Keywords: PARP1, pADPr, genomics, human embryonic cells, mitotic arrest, ChIP, ChIP-seq

1. Introduction

PARP1 is an abundant and ubiquitous nuclear enzyme that catalyzes the transfer of poly(ADP-ribose) (pADPr) moiety from NAD to either a protein acceptor or an existing pADPr chain (1). PARP1 regulates many cellular functions, including stress-induced apoptosis, DNA damage detection and repair (24), transcriptional regulation and chromatin remodeling (57), and the control of gene expression by the induction of chromatin loosening at targeted genetic loci (8). The distribution of PARP1 in chromatin is nonrandom and globally regulates transcription (9). The dynamic regulation of poly(ADP-ribose) polymerase 1 protein binding to chromatin is mediated by nucleosomal core histones (10). For example, PARP1 and histone H1 exhibit a reciprocal pattern of chromatin binding at many RNA polymerase II-transcribed promoters (11). Since PARP1 is involved in the regulation of so many cellular mechanisms, we were inspired to study its genome-wide locations in the human genome in interphase and mitotic cells. Results of this work reveal the true loci of PARP1 in mitotic chromatin, allowing us to further understand the molecular mechanisms of PARP1-dependent processes.
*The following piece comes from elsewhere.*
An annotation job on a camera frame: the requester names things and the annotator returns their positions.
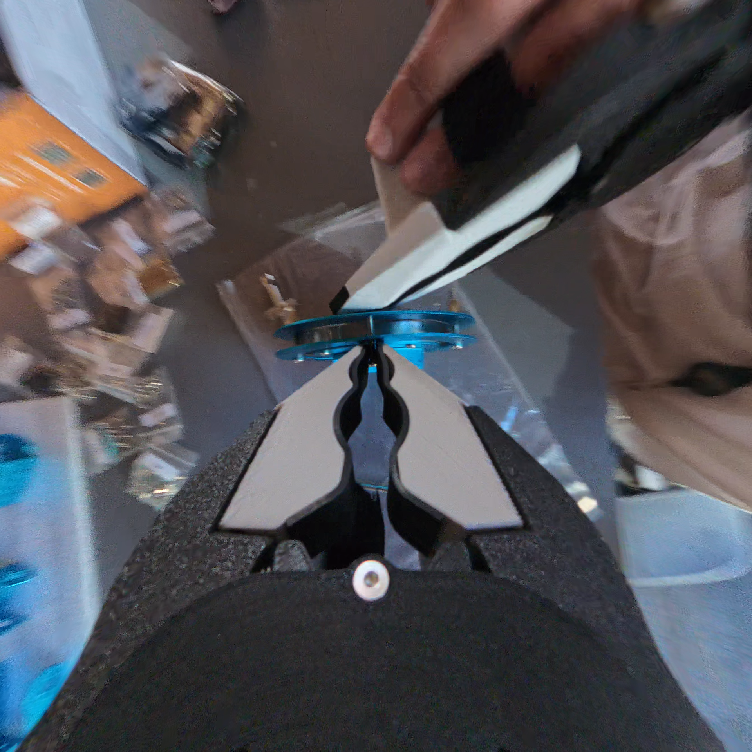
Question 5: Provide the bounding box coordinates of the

In order to identify PARP1 protein binding sites in the human genome, we applied chromatin immunoprecipitation followed by sequencing (ChIP–seq). In ChIP–seq experiments, the precipitated ChIP-DNA fragments of interest are sequenced directly. In comparison to microarray, ChIP–seq has higher resolution, generates fewer artifacts, and provides greater coverage and a larger dynamic range. ChIP-seq studies have been used to characterize transcription factor binding (1214), genome-wide nucleosome positioning (15), and to determine epigenetic changes (16). ChIP-seq technology does not require very long sequencing reads. Large numbers of short reads (35 bp) are sufficient for mapping binding sites in most organisms. Therefore, Illumina/Solexa and ABI/SOLiD have been favored over Roche/454 because they both generate millions of very short reads (about 35 bases/read), whereas Roche/454 generates fewer reads, but longer length (200–300 bases/read). These three main sequencing technologies are utilized on the basis of their applications. As a control, input DNA, consisting of nonimmunoprecipitated, sonicated and cross-linked DNA, has great importance in ChIP-Seq studies, as ChIP DNA samples are normally scored against the input DNA for transcription factor binding site (TFBS) identification (17). Even after successfully extracting ChIP-seq raw data, determination of binding sites from the data remains a formidable challenge. Therefore, many research groups published different algorithms that allow determining binding sites (1824).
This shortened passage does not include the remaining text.